Careful considered subclassing combined with helpfull overloading can easily lead to this:
java.lang.StackOverflowError
at java.lang.String.(String.java:422)
at java.lang.StringBuffer.toString(StringBuffer.java:1225)
at test.TestSub.act(Main.java:23)
at test.TestBase.act(Main.java:36)
at test.TestSub.act(Main.java:27)
at test.TestSub.act(Main.java:23)
at test.TestBase.act(Main.java:36)
....
Code snippet to play this game at home:
8 package test;
9
14 public class Main {
15
16 public static void main(String[] args) {
17 (new TestSub()).act(5);
18 }
19 }
20
21 class TestSub extends TestBase{
22 public void act(int i) {
23 act(""+i); //changing this to super.act(i) solves the problem!
24 }
25
26 public void act(String s) {
27 super.act(s);
28 }
29 }
30
31 class TestBase {
32 public void act(int i){
33 System.out.println(i);
34 }
35 public void act(String s){
36 act(Integer.parseInt(s));
37 }
38 }
Lesson to learn:
- If you have overloaded methods in a class that is to be subclassed (not final) then you should make sure that the javadoc going with it clearly states how the internal overloading is done.

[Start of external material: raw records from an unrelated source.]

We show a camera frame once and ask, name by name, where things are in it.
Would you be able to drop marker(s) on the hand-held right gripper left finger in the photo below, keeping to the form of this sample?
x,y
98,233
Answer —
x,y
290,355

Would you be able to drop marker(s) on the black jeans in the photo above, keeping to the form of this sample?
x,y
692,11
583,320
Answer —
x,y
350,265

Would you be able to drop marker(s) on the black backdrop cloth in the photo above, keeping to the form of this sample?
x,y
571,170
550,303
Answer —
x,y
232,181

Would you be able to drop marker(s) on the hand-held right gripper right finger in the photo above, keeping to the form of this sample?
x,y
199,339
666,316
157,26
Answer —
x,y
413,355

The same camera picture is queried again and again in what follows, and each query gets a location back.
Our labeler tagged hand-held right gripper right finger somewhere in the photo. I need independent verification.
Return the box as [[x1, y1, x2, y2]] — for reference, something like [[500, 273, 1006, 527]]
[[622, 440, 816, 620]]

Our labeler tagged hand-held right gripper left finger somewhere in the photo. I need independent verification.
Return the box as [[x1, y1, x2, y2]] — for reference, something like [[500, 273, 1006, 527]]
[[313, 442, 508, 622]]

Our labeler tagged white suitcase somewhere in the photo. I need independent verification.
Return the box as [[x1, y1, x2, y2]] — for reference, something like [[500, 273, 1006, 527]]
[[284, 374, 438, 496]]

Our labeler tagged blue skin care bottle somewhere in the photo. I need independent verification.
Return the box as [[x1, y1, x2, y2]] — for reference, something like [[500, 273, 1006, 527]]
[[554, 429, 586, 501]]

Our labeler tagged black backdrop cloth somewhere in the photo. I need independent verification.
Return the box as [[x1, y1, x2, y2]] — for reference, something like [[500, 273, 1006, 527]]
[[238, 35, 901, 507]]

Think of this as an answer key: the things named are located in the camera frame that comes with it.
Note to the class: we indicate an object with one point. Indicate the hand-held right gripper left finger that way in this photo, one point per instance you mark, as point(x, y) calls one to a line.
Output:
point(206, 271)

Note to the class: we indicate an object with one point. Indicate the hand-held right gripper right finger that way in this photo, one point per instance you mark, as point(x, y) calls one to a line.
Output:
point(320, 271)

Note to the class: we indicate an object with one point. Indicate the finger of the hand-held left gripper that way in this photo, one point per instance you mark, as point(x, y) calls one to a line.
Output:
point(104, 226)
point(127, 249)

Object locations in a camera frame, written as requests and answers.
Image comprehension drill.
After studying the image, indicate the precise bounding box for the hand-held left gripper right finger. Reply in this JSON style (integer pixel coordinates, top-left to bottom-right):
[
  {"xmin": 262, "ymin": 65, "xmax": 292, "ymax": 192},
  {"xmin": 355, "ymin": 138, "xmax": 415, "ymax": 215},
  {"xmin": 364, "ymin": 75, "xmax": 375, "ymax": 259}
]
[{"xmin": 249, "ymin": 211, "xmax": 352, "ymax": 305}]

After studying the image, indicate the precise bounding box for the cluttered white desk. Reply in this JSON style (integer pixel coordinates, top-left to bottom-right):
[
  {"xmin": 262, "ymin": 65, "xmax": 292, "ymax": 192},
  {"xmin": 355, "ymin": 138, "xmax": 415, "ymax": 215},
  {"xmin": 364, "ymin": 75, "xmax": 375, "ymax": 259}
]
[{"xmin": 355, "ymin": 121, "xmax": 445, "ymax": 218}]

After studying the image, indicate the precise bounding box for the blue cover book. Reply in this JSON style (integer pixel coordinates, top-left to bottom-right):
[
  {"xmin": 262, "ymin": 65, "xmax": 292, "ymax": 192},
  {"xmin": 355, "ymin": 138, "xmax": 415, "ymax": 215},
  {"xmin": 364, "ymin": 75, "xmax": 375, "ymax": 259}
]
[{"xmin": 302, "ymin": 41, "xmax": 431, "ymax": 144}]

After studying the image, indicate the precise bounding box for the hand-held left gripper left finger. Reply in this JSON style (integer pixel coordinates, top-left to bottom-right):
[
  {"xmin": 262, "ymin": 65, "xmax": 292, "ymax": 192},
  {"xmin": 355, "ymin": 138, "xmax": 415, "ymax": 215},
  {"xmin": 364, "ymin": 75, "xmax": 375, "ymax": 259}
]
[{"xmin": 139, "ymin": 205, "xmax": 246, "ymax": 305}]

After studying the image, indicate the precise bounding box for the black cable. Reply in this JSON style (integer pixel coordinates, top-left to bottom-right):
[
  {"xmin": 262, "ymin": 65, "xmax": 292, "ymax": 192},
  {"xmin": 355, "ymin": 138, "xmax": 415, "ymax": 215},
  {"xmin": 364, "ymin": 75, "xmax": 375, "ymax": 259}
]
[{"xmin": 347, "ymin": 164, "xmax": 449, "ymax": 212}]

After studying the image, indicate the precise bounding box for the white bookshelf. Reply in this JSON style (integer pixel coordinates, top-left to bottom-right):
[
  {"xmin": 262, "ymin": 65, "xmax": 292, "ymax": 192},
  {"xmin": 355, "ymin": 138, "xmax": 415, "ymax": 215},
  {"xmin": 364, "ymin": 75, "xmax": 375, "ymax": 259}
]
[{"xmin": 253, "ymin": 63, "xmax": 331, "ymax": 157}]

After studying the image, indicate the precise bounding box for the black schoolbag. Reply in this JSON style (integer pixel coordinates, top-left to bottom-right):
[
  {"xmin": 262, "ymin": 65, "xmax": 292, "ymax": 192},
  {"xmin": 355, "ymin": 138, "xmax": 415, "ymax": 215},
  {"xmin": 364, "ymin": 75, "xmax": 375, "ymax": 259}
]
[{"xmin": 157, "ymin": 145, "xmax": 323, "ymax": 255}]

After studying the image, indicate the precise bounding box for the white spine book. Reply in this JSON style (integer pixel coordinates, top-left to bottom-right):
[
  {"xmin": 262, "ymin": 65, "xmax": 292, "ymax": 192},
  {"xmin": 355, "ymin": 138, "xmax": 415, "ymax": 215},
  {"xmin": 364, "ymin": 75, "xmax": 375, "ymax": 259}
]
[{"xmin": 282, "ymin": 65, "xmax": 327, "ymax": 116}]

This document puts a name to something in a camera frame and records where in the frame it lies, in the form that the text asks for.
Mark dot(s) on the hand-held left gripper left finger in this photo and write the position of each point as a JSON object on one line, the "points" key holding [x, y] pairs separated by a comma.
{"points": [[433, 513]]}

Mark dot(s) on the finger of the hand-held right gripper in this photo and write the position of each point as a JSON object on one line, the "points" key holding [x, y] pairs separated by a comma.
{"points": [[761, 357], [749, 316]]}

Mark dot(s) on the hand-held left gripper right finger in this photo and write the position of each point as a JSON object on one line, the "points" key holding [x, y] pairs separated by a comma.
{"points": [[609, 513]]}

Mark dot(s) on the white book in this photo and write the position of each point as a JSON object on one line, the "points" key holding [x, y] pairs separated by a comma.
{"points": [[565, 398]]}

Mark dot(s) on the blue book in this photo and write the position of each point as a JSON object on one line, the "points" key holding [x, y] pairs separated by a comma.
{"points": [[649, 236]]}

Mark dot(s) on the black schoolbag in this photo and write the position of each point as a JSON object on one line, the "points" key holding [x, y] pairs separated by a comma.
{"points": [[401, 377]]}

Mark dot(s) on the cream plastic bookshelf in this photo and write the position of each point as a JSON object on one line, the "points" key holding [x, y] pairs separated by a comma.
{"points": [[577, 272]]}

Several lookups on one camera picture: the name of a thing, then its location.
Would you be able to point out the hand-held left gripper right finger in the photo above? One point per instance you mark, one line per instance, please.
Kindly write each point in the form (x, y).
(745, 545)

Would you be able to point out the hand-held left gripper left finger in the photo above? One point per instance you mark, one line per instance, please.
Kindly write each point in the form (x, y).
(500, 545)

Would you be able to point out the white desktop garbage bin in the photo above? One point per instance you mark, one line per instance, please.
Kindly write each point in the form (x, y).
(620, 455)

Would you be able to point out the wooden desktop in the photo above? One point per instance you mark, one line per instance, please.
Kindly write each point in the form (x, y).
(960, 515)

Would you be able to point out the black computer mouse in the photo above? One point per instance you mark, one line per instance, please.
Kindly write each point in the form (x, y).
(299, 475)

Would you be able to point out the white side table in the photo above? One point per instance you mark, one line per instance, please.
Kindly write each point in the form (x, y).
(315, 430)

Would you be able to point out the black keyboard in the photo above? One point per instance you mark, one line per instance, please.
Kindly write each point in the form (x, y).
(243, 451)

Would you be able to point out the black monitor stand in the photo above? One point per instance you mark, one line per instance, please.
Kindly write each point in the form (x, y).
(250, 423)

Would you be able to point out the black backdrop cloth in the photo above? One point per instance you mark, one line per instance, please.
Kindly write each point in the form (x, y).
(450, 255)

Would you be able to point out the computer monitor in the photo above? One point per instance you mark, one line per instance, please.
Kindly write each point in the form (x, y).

- If you are overriding methods, always check the baseclass javadoc for overloaded side-effects like this. And delegate to super instead of to an overloaded version on the same level.
By the way I got to learn this the hard way making my own XMLFilter with overriden: XMLFilterImpl.parse(String SystemId) AND XMLFilterImpl.parse(InputSource input).
The resolution is snap, the insight is immediate, the bite was nevertheless unexpected.